The Knesset late Monday passed on its second and third reading what many in the political establishment have called the current government’s most important economic reform – the Debt Repayment Law, which seeks to reduce penalties for debtors who are forced to declare bankruptcy, and to enable smaller holders of debt to get a bigger share of bankruptcy settlements on money they are owed.
This is the first comprehensive law on bankruptcy that any Israeli government has passed; until now, bankruptcy was governed by a pastiche of rules, many authored during the Mandatory period, and unsuitable for the modern era, according to Justice Minister Ayelet Shaked, the chief promoter of the reforms.
Among the main aspects of the law is a section limiting the time debt holders have to collect debts to four years. Until now, many Israelis who faced bankruptcy were stuck with debts that could continue for decades, with interest and penalties mounting to ensure that they remained in debt for the rest of their lives. The law is designed to encourage debt holders to make a deal with the people who owe them money, and then allow them to continue with their lives.
Another important tenet of the law is one that enables individuals who are debt holders to get priority when bankruptcy settlements are made, as opposed to the situation until now, in which banks received priority. Under the new law, local and national governments that are owed money – such as for taxes – by a bankrupt individual will agree to place themselves at “the back of the line” when the assets of the bankrupt party are distributed to pay off debts.

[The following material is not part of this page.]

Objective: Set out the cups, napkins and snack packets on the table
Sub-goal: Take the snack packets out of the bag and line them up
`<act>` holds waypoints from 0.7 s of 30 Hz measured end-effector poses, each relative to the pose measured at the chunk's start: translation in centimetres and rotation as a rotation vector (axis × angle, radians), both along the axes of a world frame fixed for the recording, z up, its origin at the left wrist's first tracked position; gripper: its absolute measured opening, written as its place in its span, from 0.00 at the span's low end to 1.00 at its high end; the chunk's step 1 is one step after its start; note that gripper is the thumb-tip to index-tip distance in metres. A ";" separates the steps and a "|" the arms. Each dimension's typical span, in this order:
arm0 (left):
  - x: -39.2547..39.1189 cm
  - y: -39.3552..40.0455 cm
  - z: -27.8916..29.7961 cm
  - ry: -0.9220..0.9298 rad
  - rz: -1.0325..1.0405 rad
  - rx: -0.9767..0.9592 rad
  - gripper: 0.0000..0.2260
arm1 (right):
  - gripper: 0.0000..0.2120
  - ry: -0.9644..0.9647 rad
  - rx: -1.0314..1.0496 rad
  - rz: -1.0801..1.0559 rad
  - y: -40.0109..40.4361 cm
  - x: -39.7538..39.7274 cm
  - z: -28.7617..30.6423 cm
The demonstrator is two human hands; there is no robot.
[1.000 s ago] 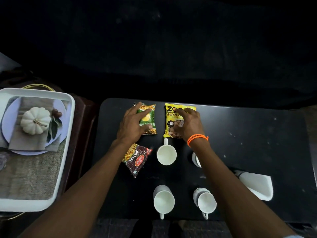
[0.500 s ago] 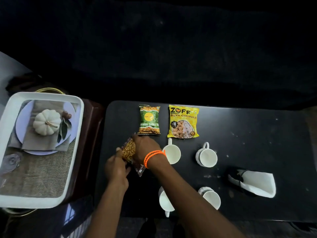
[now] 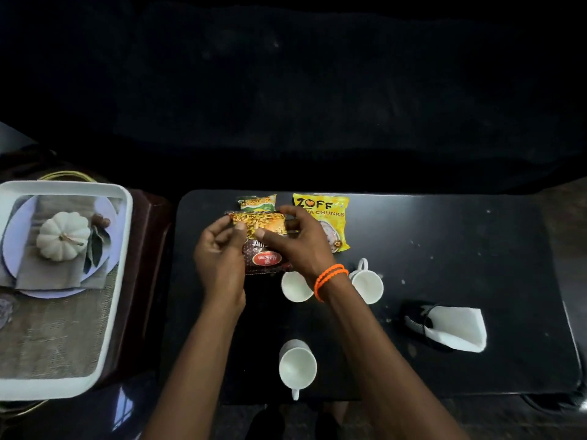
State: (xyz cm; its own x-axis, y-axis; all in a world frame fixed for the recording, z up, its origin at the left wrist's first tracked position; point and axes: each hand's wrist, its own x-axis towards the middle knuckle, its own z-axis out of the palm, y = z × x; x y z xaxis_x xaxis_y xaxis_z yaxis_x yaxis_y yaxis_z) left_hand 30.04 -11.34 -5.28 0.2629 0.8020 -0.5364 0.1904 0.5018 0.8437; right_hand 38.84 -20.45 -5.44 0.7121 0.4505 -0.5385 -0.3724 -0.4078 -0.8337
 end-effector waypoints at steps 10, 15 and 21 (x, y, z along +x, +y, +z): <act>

As banks, which have the legal staff to pursue their own interests, are set to be the biggest beneficiaries of that aspect of the law – since the “pool” of assets to be collected will now be larger – they have agreed to leave over at least 25 percent of settlements for collection by non-bank entities, such as small businesses and individuals.
The law will apply to individual debt holders who owe at least NIS 50,000, and businesses that owe at least NIS 75,000. Only debt holders who owe those amounts will be able to enter into bankruptcy proceedings. Before passage of the law, a debt of NIS 25,000 was sufficient to enable an individual or business to declare bankruptcy.
The law was approved by a unanimous Knesset vote of 35 to nothing. Shaked said that the law “is one of the most important ever enacted for small debt holders, and for those forced to declare bankruptcy. The Knesset has done a great thing for the weaker elements of society.”